“As Good As Old Pizza Gets”
Retro Gaming, in recent years, has become an ever-growing phenomenon
in the gaming industry. It seems that either developers are running out of ideas
(which, as Thief, Half-Life,
and a few others prove, can’t be the case) or some gamers are simply getting
frustrated with just how complex and involving games have become.
Like the
silicon-crack-addicts that we are all, we cannot suffer the primitive graphics
and sound of the old Atari systems upon which many of us wasted our carefree
youths (you know, the days before we could get paid to do this). The solution
to the befuddled gamer’s problem: take the old game, add some new features or
new gameplay style derived from the old, and for God’s large sake add some spiffy
3D Graphics. That at least seems to be what Hasbro Interactive is bent on. Their
recent retro update, Frogger, was a decent
attempt to bring back the old cold-blooded-cross-the-road and now we have Centipede,
a spiffy 3D update to everyone’s favorite space invaders clone, and probably
as good as it’s gonna get for late 90’s retro gaming.
There are two ways of playing the game, classic and adventure. The classic
mode is just like the old game, except with spiffy 3D graphics. In the adventure
mode, you are Wally, an unlikely hero citizen of the “wee people” (is that some
sort of joke?) whose village is being threatened by the onslaught of the “Queen
Peed” and her evil insectoid hordes. Two player adventures are also supported
through either network or split screens.
Gameplay in classic arcade mode, for those of you not familiar with the old
Centipede, takes place on a level playing field full of mushrooms. You
are a little shooting thing that can maneuver along the bottom few rows of the
screen. A centipede, consisting of a head and many body segments, comes towards
you row by row, and you must kill it. If you shoot any segment, the centipede
is split in half like a worm. The segment you shoot turns into a mushroom that
you can destroy but obstructs your shots. To add to it there are a few other
insects hopping around laying mushrooms and getting in your way. If you collide
with an insect, you die.
In adventure mode, this concept is stretched onto a more 3D world. You can
now move over varied terrain that includes buildings, drawbridges, towns, and
mountains. You save little wee people, shoot the bugs, and collect power ups.
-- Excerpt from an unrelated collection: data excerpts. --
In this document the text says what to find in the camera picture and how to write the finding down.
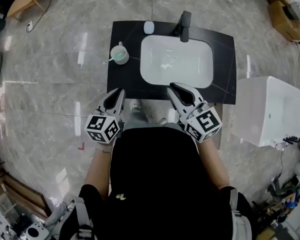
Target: gray pants
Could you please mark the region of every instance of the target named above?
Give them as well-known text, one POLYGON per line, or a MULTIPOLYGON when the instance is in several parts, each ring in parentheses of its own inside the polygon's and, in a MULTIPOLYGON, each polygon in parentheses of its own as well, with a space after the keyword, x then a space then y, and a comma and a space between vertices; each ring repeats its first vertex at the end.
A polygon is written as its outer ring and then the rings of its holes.
POLYGON ((169 127, 181 132, 184 132, 182 128, 174 122, 168 122, 165 124, 149 123, 145 113, 141 111, 139 107, 131 109, 130 118, 124 124, 123 131, 133 128, 148 128, 148 127, 169 127))

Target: marble countertop
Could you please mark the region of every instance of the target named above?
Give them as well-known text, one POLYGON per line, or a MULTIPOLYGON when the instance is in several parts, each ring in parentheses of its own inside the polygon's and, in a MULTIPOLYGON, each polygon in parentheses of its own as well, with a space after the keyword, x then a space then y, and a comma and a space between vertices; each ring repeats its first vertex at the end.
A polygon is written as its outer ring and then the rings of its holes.
MULTIPOLYGON (((165 85, 146 82, 140 72, 141 43, 148 35, 144 33, 145 21, 114 21, 110 50, 123 43, 129 53, 129 61, 118 65, 108 64, 107 91, 123 88, 126 97, 131 99, 168 100, 165 85)), ((176 24, 154 21, 154 33, 158 36, 176 36, 176 24)), ((190 27, 189 39, 208 43, 213 52, 213 80, 207 88, 198 88, 202 97, 209 103, 235 104, 237 69, 234 38, 216 31, 190 27)))

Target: white mug
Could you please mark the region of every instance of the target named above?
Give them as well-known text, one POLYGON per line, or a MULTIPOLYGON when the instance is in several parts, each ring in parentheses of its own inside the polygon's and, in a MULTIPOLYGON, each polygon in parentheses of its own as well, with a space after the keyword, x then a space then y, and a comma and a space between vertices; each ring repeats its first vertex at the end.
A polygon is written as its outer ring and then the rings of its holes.
POLYGON ((129 53, 127 52, 127 49, 122 45, 122 42, 119 42, 119 45, 111 49, 110 56, 111 58, 113 58, 113 61, 119 65, 123 65, 129 60, 129 53))

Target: gray tile floor
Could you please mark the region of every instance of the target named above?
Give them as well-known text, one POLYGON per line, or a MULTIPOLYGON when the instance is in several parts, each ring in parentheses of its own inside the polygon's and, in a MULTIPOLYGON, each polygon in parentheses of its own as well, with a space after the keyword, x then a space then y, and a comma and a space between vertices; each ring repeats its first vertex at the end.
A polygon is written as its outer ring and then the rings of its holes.
MULTIPOLYGON (((102 61, 112 22, 177 22, 183 10, 192 12, 192 26, 234 37, 238 79, 247 75, 249 54, 253 76, 274 76, 300 89, 300 47, 272 28, 266 0, 51 0, 32 32, 26 26, 41 15, 37 7, 22 13, 21 23, 8 19, 0 33, 0 155, 10 173, 55 204, 67 191, 78 194, 94 146, 83 127, 106 93, 102 61)), ((168 101, 143 104, 151 122, 171 108, 168 101)), ((281 152, 231 134, 233 108, 223 106, 220 156, 233 186, 258 200, 282 169, 281 152)), ((284 151, 283 179, 299 159, 295 147, 284 151)))

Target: red corner mark on floor
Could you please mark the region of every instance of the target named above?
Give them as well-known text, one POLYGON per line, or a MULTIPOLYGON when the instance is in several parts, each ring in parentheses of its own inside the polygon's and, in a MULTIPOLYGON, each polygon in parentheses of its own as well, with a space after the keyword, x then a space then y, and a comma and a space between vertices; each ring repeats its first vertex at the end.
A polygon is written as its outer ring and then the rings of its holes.
POLYGON ((85 150, 85 143, 84 142, 82 142, 82 147, 78 147, 78 150, 82 150, 82 151, 85 150))
Also your movement is no longer confined to back and forth on a few rows always
facing forward, you can now go anywhere and you can turn, jump, and strafe.
Typically you start out in one part of a level that is blocked off from the
next. After you kill a few waves of centipedes and save a few wee people, you
can go on. It’s simple, its dumb, its brainless, and for a basic, unsophisticated
shooter, it’s barrels of fun.
The graphics
accomplish their mission with aplomb. You can shift you view so that you can
play from above your craft, “over the shoulder” behind your craft, or you can
be inside the cockpit, playing in first person mode. The 3D engine is just nice
enough to please the Unreal-cultured eye of today’s
gamer, but still simple enough, with a low enough polygon count, to feel like
an old 80’s classic. Aesthetically the game reminds one a little of Mario
64 on the Nintendo 64.
The sound is almost purely retro. Most of the sound effects feel as though
they were pulled right out of the old 80’s original. The music, on the other
hand, is very new. It’s also very energetic and well written. The entire game
is quite a meshing of the new and the old. The actual story behind the game,
the rendered cutscenes, the 3D Graphics, and the music all feel very new. The
sound effects, theme, and general gameplay, on the other hand, are almost completely
faithful to the original.
Back in the day of Centipede, Space Invaders, Pac-Man,
and other old arcade hits, the only gameplay idea was to survive through increasingly
difficult stages of onslaught long enough to get a high score. There really
was no end, but at some point or another, the game just got completely impossible
to beat. Centipede retains a little of that feel in that it is a difficult
game. As you progress from level to level the stages get increasingly difficult,
to the point where the final battle with her majesty, the Queen Peed, is almost
maddeningly difficult. This poses a slight problem in that Centipede
is obviously geared towards younger gamers, who might not yet have the twitch
skills to succeed at something this challenging.
That aside, this is probably the best product of the recent retro gaming craze
(Activision’s BattleZone notwithstanding, it’s
nothing like the original). It manages to get everything that was right about
the original and communicate that old classic flavor to the new audiences of
the ’90s. But then, it really is only an extension of an incredibly simple premise,
so many gamers will find it tedious and dull. For the rest of us who don’t mind
thin manuals, load up this puppy dog and prepare to experience your childhood/teen
years all over again, with extra lip-gloss and none of the bushy hairstyles.